For even jumps, search for the largest value less than or equal to arr[i].

This can be too slow.

There are n possible starts, and each jump search may scan O(n) elements. We need to precompute jump destinations efficiently.

Key Insight

Separate the problem into two parts.

First, compute:

next_odd[i]

the index reached by an odd jump from i.

Also compute:

next_even[i]

the index reached by an even jump from i.

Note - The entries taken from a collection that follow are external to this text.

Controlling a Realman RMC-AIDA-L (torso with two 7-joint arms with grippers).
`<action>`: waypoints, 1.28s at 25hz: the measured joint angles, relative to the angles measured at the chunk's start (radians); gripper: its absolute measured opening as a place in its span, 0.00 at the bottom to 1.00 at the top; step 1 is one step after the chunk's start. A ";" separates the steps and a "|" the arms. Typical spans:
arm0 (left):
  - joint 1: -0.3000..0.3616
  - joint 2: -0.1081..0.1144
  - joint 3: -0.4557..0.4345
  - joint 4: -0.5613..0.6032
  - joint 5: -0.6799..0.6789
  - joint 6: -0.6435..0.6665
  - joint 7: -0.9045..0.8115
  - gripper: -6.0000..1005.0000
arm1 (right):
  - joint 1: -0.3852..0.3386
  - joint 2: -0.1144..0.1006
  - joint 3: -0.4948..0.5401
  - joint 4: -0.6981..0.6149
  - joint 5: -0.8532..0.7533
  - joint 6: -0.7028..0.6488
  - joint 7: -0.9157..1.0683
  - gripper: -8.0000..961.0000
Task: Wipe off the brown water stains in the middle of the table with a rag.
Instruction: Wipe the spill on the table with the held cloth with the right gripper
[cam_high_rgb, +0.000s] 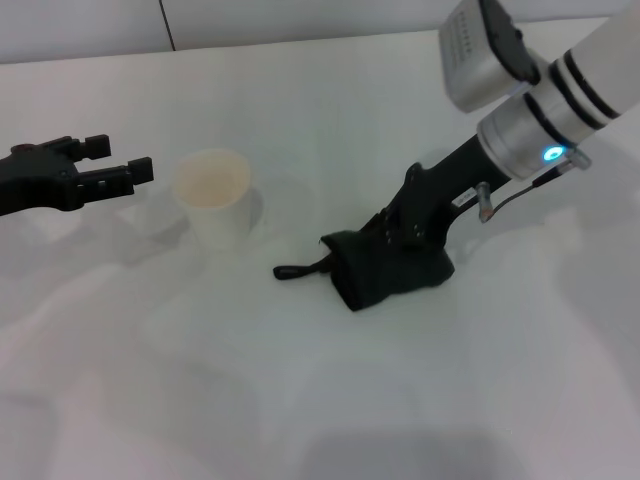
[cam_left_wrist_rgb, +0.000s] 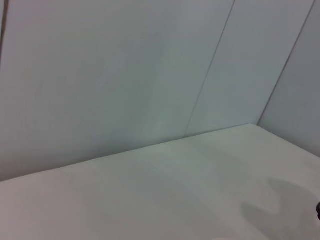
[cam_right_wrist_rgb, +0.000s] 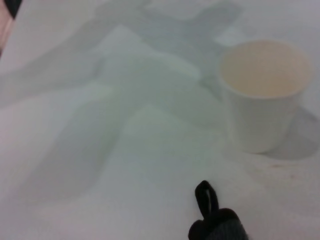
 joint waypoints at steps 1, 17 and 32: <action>0.000 0.000 0.000 0.000 0.000 0.000 -0.001 0.86 | -0.001 0.000 0.000 0.013 0.004 -0.002 0.000 0.05; -0.003 -0.001 0.000 0.000 0.000 0.000 -0.002 0.86 | -0.067 -0.012 -0.001 0.270 0.160 -0.077 -0.007 0.05; -0.005 -0.002 0.000 0.000 0.000 0.000 -0.004 0.86 | -0.173 -0.047 -0.002 0.309 0.173 -0.072 0.001 0.05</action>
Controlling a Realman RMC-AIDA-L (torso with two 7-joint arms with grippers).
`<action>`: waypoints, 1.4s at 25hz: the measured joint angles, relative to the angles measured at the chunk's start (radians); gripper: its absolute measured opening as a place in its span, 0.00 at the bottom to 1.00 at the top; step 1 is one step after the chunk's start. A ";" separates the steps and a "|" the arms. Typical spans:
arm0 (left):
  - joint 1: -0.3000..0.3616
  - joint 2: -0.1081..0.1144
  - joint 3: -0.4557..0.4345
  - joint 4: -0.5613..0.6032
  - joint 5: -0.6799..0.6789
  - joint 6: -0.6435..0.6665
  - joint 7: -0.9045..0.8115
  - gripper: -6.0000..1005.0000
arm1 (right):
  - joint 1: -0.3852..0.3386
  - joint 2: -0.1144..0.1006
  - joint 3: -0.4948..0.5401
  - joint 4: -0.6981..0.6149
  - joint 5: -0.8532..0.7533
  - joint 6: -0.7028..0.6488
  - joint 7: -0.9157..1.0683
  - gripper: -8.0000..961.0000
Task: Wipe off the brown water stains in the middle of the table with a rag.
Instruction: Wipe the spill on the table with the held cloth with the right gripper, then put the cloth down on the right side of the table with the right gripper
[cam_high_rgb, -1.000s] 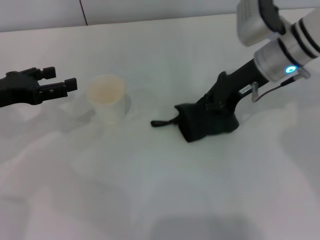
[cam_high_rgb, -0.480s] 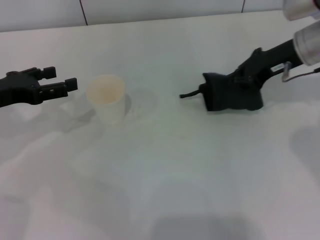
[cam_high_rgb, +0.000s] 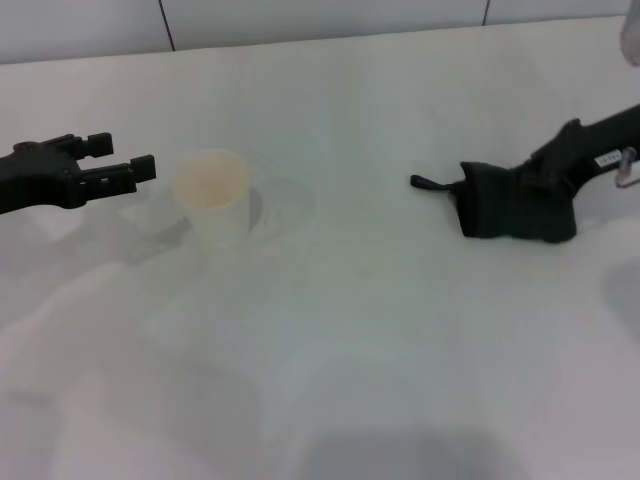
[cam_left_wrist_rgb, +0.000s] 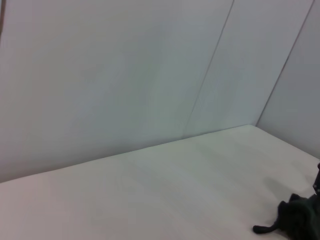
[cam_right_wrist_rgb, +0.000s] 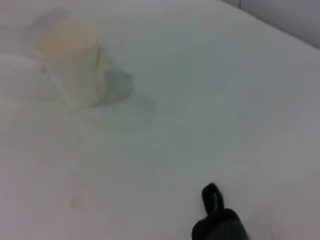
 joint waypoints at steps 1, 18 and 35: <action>0.000 0.000 0.000 0.000 0.000 0.000 0.000 0.86 | -0.006 -0.001 0.000 0.000 0.000 0.000 0.001 0.05; -0.006 -0.001 0.000 0.000 0.000 -0.002 -0.001 0.86 | -0.005 0.020 -0.001 0.027 -0.033 0.014 0.005 0.24; -0.009 0.001 0.000 0.000 0.000 -0.011 -0.001 0.86 | -0.041 0.009 -0.001 0.102 0.114 -0.135 -0.064 0.70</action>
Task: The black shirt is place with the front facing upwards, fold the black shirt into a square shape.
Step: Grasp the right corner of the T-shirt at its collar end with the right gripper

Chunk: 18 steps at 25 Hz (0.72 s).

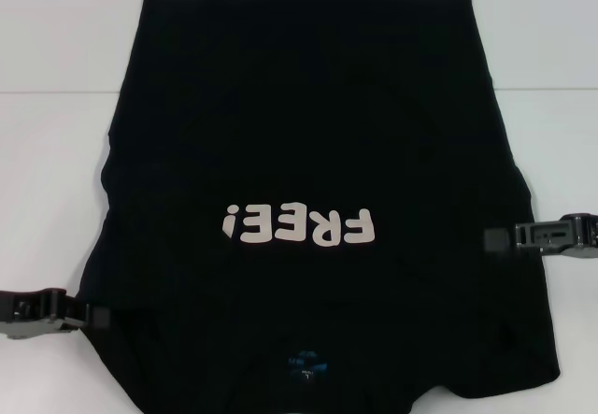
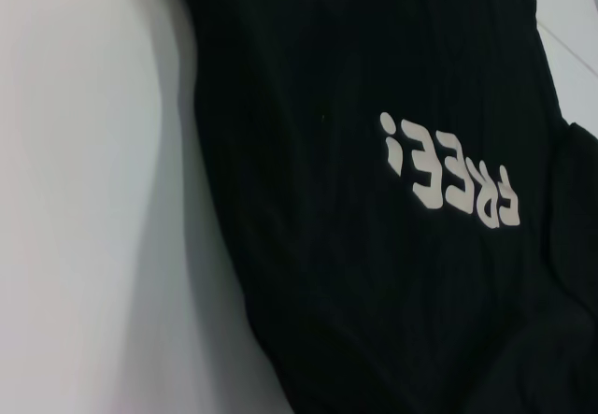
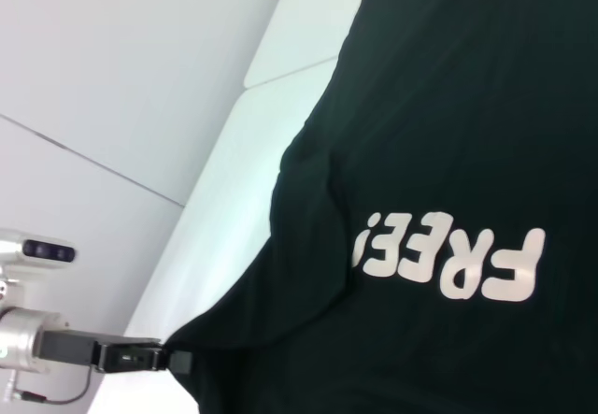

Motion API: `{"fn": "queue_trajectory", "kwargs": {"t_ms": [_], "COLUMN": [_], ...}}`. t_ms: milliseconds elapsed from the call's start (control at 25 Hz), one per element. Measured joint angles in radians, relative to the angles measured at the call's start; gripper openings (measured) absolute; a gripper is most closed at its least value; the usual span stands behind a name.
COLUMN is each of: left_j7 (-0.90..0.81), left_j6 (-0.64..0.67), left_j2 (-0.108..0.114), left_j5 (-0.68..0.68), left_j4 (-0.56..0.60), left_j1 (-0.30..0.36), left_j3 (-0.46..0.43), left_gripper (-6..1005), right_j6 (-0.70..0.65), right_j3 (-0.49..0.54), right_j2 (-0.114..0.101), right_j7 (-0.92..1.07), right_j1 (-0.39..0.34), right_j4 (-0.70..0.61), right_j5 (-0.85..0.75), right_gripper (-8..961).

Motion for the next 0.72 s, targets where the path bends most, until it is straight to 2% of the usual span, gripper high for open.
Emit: {"fn": "queue_trajectory", "kwargs": {"t_ms": [200, 360, 480, 600, 720], "left_j7": [0.000, -0.003, -0.003, -0.001, 0.005], "left_j6": [-0.002, -0.002, -0.003, -0.009, -0.016], "left_j2": [0.001, 0.001, 0.001, 0.001, 0.001], "left_j5": [-0.003, -0.004, -0.004, -0.004, -0.004], "left_j4": [-0.001, -0.003, -0.004, -0.003, 0.000], "left_j1": [0.000, 0.000, 0.000, 0.000, 0.000], "left_j3": [-0.001, -0.002, -0.004, -0.010, -0.013], "left_gripper": [33, 34, 34, 34, 34], "right_j6": [0.017, 0.005, -0.030, -0.075, -0.098], "right_j3": [-0.021, -0.031, -0.032, -0.033, -0.037], "right_j2": [-0.004, -0.030, -0.041, -0.042, -0.042], "right_j7": [0.016, 0.085, 0.171, 0.235, 0.283], "right_j1": [-0.001, -0.005, -0.011, -0.013, -0.014], "right_j4": [0.000, -0.016, -0.077, -0.125, -0.140], "right_j5": [-0.011, -0.060, -0.149, -0.220, -0.255], "right_gripper": [586, 770, 819, 867, 867]}}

Then use dynamic programming:

odd[i] = can reach the end from i when the next jump is odd
even[i] = can reach the end from i when the next jump is even

The last index is always good:

odd[n - 1] = True
even[n - 1] = True

Then:

odd[i] = even[next_odd[i]]
even[i] = odd[next_even[i]]

if those next jumps exist.

Computing Next Odd Jumps

For odd jumps, we need the smallest value to the right that is greater than or equal to arr[i].

If multiple indices have that same value, choose the smallest index.

We can compute this with sorting and a monotonic stack.

Sort indices by:

(arr[i], i)

This puts smaller values first. For equal values, smaller indices come first.

Then use a stack to assign next greater-or-equal destinations.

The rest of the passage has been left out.